Crowds Build In Dueling Protests In Portland A Week After Train Stabbings

PORTLAND, Ore. (CNN) — Tensions continued to build one week after a deadly stabbing in Portland, Oregon, as large crowds gathered downtown Sunday (June 4) for dueling protests.

A heavy police presence of armed officers in tactical gear lined the streets around City Hall as supporters of President Donald Trump and counter-protesters gathered in four scheduled rallies. They carried signs reflecting a variety of causes from “Skinheads against racial prejudice” to “Make America Great Again.”

“We don’t want any fighting,” said Margie Fletcher, the mother of a man wounded last week on a Portland train. “We hope and pray that both sides try to keep in mind that in the big picture it might be easy to forget with all the emotions running high that we all have the same basic needs.”

It has been nine days since Fletcher’s son, Micah, was wounded and two others killed after they tried to defend two Muslim train riders. Jeremy Joseph Christian, 35, accosted the women in what Portland police called “hate speech toward a variety of ethnicities and religions.”

Christian faces charges including two counts of aggravated murder, attempted murder, two counts of second-degree intimidation and being a felon in possession of a restricted weapon, police say.

Potential clashes
Signs of animosity among the groups holding rallies began to emerge last week in online forums. The tensions put police on high alert and prompted the mayor to call on the federal government to revoke the permit for a pro-Trump group.

Federal officials declined the request, saying there was no legal basis to revoke the permit for “Patriot Prayer.”

“I’m a strong supporter of the First Amendment no matter what the views are that are being expressed,” Mayor Ted Wheeler told HLN on Friday, “but given the timing of this rally, I believed we had a case to make about the threats to public safety.”

Wheeler also called on protest organizer Joey Gibson to postpone the event. But Gibson told CNN that he hears concerns of violence at every public event he holds.

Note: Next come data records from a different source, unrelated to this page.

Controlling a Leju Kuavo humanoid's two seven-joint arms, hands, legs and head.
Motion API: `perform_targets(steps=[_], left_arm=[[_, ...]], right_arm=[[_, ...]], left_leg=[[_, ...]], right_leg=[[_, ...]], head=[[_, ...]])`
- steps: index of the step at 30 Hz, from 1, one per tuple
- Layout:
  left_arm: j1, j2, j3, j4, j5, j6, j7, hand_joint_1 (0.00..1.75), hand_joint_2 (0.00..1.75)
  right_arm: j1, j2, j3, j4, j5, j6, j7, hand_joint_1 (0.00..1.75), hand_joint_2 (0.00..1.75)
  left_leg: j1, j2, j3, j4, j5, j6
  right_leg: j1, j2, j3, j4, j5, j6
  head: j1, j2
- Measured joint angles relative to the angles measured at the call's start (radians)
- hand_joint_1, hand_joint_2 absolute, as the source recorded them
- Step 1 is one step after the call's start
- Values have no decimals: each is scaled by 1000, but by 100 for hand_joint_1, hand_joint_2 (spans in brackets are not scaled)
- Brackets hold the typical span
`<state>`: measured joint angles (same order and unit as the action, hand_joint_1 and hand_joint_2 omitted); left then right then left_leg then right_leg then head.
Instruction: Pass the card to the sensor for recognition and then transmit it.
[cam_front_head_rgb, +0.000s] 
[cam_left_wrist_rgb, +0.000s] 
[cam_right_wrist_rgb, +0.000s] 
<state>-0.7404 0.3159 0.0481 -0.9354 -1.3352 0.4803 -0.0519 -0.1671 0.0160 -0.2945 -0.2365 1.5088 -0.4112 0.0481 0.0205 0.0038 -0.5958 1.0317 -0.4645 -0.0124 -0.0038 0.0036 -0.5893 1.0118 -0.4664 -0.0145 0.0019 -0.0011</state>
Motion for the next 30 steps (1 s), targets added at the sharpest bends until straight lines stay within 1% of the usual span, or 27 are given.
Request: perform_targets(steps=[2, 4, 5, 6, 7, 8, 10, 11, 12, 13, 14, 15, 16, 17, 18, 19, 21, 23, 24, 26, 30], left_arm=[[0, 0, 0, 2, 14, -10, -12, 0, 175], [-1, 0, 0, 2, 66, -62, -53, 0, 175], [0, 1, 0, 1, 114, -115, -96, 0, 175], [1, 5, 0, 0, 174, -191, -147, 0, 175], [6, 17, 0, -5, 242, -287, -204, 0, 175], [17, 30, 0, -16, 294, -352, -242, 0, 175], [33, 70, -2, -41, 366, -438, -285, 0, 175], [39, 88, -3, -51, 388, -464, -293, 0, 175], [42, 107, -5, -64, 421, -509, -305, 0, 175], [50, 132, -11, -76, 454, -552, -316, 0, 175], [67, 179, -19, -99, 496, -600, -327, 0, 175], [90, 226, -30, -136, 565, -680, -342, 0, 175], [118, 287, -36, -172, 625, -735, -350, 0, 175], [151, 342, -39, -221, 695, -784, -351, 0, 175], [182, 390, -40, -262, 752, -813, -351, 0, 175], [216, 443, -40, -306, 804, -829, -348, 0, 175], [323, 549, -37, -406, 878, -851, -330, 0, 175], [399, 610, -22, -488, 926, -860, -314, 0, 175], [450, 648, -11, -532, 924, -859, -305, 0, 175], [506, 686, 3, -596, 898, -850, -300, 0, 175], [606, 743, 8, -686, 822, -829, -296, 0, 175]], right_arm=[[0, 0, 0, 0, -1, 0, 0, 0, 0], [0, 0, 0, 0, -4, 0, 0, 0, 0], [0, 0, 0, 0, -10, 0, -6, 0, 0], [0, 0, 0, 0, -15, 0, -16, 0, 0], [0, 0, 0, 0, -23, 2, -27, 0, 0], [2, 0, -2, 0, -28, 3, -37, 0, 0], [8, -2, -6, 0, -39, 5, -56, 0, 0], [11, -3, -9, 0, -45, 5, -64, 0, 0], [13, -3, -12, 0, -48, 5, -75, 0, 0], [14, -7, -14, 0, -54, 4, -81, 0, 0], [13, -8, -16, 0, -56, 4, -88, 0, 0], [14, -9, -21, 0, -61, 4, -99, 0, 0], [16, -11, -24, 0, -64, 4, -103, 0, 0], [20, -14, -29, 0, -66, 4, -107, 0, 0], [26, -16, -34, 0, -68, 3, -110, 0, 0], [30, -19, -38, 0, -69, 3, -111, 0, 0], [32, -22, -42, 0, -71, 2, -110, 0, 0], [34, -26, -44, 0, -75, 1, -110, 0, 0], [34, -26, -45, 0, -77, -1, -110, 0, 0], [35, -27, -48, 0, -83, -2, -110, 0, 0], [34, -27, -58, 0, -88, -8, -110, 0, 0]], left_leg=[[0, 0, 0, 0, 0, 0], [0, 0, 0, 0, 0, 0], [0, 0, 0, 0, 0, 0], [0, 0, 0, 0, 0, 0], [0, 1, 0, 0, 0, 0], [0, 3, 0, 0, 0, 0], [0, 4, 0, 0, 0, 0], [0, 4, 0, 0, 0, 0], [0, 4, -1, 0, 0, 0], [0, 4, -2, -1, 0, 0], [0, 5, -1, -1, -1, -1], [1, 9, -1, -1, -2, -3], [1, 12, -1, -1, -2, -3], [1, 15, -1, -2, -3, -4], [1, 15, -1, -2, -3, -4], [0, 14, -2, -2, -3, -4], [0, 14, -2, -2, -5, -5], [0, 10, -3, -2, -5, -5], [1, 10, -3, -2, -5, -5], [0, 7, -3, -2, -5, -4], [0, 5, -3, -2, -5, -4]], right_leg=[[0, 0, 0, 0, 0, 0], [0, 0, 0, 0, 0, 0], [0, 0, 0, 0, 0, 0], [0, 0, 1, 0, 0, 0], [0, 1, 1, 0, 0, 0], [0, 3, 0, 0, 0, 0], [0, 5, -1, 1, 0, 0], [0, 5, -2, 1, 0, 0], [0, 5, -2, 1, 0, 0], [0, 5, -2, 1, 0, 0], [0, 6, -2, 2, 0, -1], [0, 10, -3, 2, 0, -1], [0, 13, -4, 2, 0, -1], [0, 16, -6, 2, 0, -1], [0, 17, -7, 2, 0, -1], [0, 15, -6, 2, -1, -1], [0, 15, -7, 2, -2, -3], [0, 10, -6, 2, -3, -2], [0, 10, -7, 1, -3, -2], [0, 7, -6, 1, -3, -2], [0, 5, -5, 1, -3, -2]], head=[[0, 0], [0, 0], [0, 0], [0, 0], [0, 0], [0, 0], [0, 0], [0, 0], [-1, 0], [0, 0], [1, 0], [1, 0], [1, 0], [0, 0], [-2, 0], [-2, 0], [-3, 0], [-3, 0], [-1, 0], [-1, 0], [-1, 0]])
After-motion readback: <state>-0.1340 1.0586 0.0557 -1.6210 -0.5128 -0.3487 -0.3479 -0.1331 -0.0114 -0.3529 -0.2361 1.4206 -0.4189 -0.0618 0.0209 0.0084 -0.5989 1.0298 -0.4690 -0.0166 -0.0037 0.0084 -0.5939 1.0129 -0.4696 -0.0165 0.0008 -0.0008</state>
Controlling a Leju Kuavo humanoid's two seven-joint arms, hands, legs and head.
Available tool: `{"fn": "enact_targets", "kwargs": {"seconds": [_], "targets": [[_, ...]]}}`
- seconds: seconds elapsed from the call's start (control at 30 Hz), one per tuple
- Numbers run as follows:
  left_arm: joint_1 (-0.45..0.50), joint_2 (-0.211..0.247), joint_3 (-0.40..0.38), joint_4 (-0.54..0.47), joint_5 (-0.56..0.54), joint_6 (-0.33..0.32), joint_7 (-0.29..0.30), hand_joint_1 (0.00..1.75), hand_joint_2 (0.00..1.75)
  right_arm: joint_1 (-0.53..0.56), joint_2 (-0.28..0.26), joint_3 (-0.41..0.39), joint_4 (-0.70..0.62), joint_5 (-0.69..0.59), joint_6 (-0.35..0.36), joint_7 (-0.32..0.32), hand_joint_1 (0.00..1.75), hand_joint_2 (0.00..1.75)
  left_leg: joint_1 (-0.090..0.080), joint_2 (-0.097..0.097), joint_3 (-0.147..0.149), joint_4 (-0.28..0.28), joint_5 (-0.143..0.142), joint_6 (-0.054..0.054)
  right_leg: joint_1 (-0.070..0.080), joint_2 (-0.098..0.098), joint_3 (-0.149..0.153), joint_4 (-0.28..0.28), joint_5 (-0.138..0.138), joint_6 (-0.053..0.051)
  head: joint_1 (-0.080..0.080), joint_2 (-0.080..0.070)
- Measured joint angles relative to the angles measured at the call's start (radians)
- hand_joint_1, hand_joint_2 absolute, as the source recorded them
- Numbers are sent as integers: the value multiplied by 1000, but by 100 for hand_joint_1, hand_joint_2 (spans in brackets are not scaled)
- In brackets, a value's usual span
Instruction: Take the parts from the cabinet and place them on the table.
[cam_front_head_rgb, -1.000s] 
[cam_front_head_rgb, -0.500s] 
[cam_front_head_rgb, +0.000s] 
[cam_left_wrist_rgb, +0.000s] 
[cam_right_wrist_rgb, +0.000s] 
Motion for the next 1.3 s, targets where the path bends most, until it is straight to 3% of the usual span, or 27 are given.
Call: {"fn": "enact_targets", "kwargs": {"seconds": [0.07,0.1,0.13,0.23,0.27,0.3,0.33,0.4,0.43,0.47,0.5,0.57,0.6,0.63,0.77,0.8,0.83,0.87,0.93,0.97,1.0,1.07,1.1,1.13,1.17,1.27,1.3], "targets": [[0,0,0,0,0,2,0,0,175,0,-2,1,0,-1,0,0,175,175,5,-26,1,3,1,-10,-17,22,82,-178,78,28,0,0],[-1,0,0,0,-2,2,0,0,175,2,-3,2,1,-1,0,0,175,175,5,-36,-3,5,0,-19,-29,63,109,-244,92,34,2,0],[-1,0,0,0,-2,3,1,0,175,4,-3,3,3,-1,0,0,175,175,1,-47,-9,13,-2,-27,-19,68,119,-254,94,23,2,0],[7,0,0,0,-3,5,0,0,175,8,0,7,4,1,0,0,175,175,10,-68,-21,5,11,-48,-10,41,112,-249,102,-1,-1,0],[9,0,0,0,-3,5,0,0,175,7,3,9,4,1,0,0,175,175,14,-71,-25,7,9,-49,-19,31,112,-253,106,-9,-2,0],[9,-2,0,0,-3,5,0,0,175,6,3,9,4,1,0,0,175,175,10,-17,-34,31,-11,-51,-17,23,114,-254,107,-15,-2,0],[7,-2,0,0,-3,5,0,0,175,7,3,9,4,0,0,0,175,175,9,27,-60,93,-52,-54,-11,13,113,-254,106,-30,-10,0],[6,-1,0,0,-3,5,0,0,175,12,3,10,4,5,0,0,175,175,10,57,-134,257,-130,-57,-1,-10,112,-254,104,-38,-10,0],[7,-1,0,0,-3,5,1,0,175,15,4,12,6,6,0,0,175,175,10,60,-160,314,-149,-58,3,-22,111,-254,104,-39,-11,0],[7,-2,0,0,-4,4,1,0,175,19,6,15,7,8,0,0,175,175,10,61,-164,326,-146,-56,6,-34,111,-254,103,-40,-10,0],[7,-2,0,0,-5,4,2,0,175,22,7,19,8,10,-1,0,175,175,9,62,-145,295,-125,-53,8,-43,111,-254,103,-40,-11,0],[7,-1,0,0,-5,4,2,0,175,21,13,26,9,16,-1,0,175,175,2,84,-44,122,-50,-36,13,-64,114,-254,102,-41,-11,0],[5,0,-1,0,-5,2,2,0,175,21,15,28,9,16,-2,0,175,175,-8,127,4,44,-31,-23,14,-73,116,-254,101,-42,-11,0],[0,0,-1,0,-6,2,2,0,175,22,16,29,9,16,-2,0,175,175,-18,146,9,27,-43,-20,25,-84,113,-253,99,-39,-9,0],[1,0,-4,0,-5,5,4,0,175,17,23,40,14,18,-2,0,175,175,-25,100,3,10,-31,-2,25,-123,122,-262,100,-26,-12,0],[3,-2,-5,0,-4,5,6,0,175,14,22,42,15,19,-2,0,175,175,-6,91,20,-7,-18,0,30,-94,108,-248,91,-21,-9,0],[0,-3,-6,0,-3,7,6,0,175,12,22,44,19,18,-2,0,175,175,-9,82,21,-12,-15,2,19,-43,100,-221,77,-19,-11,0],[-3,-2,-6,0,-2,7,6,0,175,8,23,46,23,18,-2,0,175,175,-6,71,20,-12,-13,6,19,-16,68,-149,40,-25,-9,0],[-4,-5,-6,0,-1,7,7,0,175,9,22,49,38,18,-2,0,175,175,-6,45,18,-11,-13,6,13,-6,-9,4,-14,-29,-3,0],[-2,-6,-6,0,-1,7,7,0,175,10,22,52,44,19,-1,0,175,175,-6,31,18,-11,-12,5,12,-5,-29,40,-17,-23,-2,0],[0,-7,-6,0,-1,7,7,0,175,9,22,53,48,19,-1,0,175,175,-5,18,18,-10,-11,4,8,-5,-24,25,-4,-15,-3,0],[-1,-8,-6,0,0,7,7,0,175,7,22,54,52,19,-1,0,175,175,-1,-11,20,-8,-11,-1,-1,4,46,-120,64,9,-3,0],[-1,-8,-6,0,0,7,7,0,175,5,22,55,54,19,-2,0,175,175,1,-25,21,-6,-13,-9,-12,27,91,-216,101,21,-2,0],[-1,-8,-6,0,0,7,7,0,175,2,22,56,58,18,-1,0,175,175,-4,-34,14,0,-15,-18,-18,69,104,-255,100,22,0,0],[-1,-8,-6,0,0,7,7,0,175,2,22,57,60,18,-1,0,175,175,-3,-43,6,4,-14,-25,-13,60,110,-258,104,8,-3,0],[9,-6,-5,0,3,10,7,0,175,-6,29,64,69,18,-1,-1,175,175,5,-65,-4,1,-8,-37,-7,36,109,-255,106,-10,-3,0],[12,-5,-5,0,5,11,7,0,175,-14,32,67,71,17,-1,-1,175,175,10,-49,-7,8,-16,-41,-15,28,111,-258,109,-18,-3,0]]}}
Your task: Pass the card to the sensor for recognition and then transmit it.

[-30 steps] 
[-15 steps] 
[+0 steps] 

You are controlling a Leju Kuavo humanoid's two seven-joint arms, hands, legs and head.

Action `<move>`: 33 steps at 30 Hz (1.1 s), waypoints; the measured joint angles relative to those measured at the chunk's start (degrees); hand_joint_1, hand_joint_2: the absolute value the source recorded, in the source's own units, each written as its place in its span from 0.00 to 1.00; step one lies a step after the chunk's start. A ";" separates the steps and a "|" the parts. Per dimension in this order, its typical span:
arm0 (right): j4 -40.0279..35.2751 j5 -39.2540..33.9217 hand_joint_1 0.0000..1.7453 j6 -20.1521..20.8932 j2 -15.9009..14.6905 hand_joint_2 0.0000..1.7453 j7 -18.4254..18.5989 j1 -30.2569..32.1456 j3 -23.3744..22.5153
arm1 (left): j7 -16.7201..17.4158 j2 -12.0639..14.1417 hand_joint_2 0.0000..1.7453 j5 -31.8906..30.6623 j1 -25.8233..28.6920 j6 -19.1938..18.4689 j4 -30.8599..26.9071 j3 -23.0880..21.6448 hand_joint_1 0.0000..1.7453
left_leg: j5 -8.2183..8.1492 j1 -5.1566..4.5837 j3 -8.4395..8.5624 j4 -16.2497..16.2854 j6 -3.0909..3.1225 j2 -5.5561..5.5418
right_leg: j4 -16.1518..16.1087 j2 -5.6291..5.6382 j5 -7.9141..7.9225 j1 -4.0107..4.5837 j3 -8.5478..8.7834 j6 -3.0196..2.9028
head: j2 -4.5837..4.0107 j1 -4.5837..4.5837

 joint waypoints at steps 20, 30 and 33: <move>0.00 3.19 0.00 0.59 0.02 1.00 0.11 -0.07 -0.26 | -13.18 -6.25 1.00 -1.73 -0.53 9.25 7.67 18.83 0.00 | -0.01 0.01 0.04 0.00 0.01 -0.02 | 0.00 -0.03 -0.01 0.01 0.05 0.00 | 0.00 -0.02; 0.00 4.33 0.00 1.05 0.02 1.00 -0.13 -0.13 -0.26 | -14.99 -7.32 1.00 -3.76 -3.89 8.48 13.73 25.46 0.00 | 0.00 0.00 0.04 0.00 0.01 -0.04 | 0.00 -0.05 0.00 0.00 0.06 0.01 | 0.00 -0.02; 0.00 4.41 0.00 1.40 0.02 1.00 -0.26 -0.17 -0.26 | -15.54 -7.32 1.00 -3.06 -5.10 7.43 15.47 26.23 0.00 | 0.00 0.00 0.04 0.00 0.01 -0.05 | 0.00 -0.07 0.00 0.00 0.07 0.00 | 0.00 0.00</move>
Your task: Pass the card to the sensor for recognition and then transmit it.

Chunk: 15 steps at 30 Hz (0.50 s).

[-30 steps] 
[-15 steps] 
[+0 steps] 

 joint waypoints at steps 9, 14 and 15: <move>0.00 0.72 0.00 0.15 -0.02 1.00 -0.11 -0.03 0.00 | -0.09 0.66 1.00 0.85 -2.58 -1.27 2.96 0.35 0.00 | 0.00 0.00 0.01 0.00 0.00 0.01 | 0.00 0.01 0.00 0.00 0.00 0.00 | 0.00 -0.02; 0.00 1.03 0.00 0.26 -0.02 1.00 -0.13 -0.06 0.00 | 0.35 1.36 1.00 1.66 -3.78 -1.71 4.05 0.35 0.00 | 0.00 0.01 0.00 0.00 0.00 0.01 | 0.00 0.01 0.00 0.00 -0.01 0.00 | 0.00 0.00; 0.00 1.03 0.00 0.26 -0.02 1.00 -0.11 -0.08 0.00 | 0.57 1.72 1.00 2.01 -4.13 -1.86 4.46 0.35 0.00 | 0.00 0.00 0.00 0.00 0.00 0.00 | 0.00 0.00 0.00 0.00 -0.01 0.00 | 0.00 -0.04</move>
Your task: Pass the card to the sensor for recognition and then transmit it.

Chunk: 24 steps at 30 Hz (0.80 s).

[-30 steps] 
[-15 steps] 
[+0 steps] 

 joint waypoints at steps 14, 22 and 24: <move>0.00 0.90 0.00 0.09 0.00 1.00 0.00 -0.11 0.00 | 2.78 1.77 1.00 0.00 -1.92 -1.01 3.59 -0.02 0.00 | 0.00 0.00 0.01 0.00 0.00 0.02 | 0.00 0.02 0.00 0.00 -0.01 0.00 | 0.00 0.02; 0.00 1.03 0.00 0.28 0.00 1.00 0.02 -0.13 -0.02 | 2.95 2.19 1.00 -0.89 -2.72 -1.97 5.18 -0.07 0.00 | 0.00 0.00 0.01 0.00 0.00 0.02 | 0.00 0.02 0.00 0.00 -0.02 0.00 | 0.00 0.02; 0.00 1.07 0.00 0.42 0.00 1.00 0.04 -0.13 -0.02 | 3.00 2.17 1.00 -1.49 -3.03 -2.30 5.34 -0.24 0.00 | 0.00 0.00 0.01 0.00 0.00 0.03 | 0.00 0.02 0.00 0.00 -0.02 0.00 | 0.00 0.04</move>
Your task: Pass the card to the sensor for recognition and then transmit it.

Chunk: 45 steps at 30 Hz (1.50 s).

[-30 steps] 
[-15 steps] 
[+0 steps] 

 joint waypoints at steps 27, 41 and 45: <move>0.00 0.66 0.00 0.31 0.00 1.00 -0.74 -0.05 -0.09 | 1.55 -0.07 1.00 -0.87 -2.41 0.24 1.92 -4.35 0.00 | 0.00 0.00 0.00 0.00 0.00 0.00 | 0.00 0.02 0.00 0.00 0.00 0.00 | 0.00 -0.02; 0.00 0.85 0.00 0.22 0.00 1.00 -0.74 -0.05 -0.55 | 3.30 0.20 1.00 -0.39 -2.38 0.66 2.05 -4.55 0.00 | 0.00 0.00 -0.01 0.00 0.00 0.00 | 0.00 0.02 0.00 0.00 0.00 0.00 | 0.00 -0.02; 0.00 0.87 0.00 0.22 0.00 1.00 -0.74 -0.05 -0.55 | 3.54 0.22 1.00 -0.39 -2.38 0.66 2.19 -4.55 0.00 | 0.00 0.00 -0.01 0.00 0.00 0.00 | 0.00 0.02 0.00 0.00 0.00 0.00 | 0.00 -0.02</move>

“Every single time I throw a rally, every single march, it’s the same thing,” he said Wednesday. “That what I’m going to do is dangerous, what I’m going to do is dangerous for the city because we are going to provoke other people to be violent against us.”

It’s not true, he says. His group — which isn’t racist or alt-right, he says — shouldn’t be held responsible for the actions of counter-demonstrators.

He said Patriot Prayer will have its own security to make sure his people stay in line.

A ‘robust’ police presence
Portland Police Chief Mike Marshmann promised a “robust” law enforcement presence.

“We’re going to have the groups come downtown and do our best to keep them separated,” Marshmann said. “Have their events go as planned, and hopefully everybody goes home safe and won’t be injured.”

Authorities warned people coming to the events not to bring weapons or anything that can be perceived as a possible weapon (bats, fireworks, poles, rocks and sticks).

The Patriot Prayer event, called The Trump Free Speech Rally, is being held at Terry D. Schrunk Plaza, which is federal property where guns are barred. Agents from the Department of Homeland Security and Federal Protective Service will be on hand.